E.g.: People today may not pay attention to “plagues” but they do pay attention (often subconsciously) to sophisticated marketing and publicity campaigns. So why would the new Moses use the former and not the latter?

#4 Comment By Gidon Rothstein On August 24, 2010 @ 8:58 pm

Miriam, Interesting point, but I think the answer is that marketing and publicity campaigns try to get around our freewill, as you note. What Hashem wants, as I understand it, is for us to make a freewill and stark choice (as when Eliyahu faced off on Har haCarmel, challenging the Jews to choose between God and Baal– and they would not choose!) Here, too, the goal isn’t to trick or manipulate us into obedience, it’s to get us to realize we have to listen to God and therefore obey. And a big part of that is accepting that God runs the world, even if we don’t understand how or why always.

#5 Comment By Miriam On September 1, 2010 @ 9:53 am

Thinking about it more, I have a more basic question about the analogy. The ten plagues were _not_ sent to get the Egyptians to stop doing the general bad “maasei eretz mitzrayim” (akin, perhaps, to the problems you allude to in contemporary society). Rather, the point of the plagues was “let My people go.” The plagues changed the incentives so that oppressing Jews was no longer in Egypt’s self-interest. (Once Egypt saw the connection between keeping the Jews and Egypt’s own suffering.) This basic aspect of the plagues has nothing to do with freewill and everything to do with coming to the understanding, however possible, that God wanted the Jews out.

Here, again, God could have chosen various ways to make Egypt come to that understanding. What makes you say that God chose the “plague” medium because it induces “a freewill and stark choice?” On the contrary, Plagues seem to have been chosen in part for their punitive/retributive value, and God “hardened” Pharaoh’s heart, essentially rejecting Pharaoh’s “choice” when he made it, in order to bring more plagues. Sure, God was also interested in Egypt “knowing” God, but the heart-hardening shows that there was still coercion present.

So I come back to my original question. If it’s really all about “communicating,” why would God choose a punitive and coercive form of communication?

#6 Comment By Gidon Rothstein On September 1, 2010 @ 1:13 pm

These are good questions, but ones that have been answered before in the classic discussions of the Biblical text. While you’re right that the plagues weren’t to get the Egyptians to repent their general sins, they were specifically to get the Egyptians (of their own free will) to accept God’s command to let the Jews go. As Ramban notes, the loss of freewill seems to have happened after the first few plagues, and that loss itself was a part of the punishment. Even so, the plagues themselves were clear examples of God operating in the world– whatever their goal, they were a way that was supposed to be easily recognizable. God may have prevented Paroh from reacting to it a certain way, but the message was clear.

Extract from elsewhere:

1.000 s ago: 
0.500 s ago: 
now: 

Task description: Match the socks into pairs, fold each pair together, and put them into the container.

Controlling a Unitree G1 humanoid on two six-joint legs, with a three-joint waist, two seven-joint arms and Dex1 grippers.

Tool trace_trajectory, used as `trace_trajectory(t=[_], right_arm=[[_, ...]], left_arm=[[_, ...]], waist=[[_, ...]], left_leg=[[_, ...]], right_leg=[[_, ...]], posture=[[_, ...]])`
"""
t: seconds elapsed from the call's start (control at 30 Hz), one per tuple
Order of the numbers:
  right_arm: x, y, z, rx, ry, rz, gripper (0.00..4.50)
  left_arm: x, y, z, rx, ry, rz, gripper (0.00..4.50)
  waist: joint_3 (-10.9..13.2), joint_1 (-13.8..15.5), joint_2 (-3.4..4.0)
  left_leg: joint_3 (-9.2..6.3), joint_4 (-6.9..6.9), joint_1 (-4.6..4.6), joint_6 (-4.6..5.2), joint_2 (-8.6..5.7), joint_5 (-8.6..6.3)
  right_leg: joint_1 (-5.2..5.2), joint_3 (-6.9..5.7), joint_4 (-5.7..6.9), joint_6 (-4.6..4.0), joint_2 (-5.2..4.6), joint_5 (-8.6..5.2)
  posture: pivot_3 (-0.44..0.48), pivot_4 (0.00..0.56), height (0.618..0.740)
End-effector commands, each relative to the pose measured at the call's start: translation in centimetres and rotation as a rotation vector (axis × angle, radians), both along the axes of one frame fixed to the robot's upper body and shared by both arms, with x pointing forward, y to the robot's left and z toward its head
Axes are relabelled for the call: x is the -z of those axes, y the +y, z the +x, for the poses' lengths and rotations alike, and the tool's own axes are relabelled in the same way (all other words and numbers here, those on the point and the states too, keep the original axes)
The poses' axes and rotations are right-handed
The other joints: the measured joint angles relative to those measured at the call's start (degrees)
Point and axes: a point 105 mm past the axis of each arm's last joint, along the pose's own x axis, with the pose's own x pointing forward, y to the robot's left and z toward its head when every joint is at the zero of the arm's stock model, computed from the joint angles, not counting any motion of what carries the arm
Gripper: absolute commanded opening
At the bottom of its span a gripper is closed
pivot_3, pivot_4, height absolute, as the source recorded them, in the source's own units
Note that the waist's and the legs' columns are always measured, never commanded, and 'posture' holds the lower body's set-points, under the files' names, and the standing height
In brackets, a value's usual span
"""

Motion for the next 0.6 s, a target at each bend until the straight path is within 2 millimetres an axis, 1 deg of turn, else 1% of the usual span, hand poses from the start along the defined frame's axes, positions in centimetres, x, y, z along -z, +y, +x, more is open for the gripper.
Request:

So, again, God chooses this way of communicating because God chooses this way of communicating (and, perhaps, because other ways didn’t work– when Egypt had it good, they wouldn’t recognize God, when Moshe first came to them without punishments, they wouldn’t recognize God, so what’s left)? You have a deep faith in communication, but the truth is that people hear only what they want to hear, unless social pressure or force of circumstance coerce them otherwise. Sad, but true.

#7 Comment By Bob Miller On September 14, 2010 @ 1:35 pm

1. The countertheory was that the plagues were a form of coercion, so Pharaoh’s heart had to be hardened to restore just enough of his free will to justify punishing him for his further actions or inactions.

2. We on our level can never presume to fully understand God’s actions, but He is merciful in giving us insights both through the Torah and through events, including everyday events. It takes a certain receptivity, though, to process the signals properly.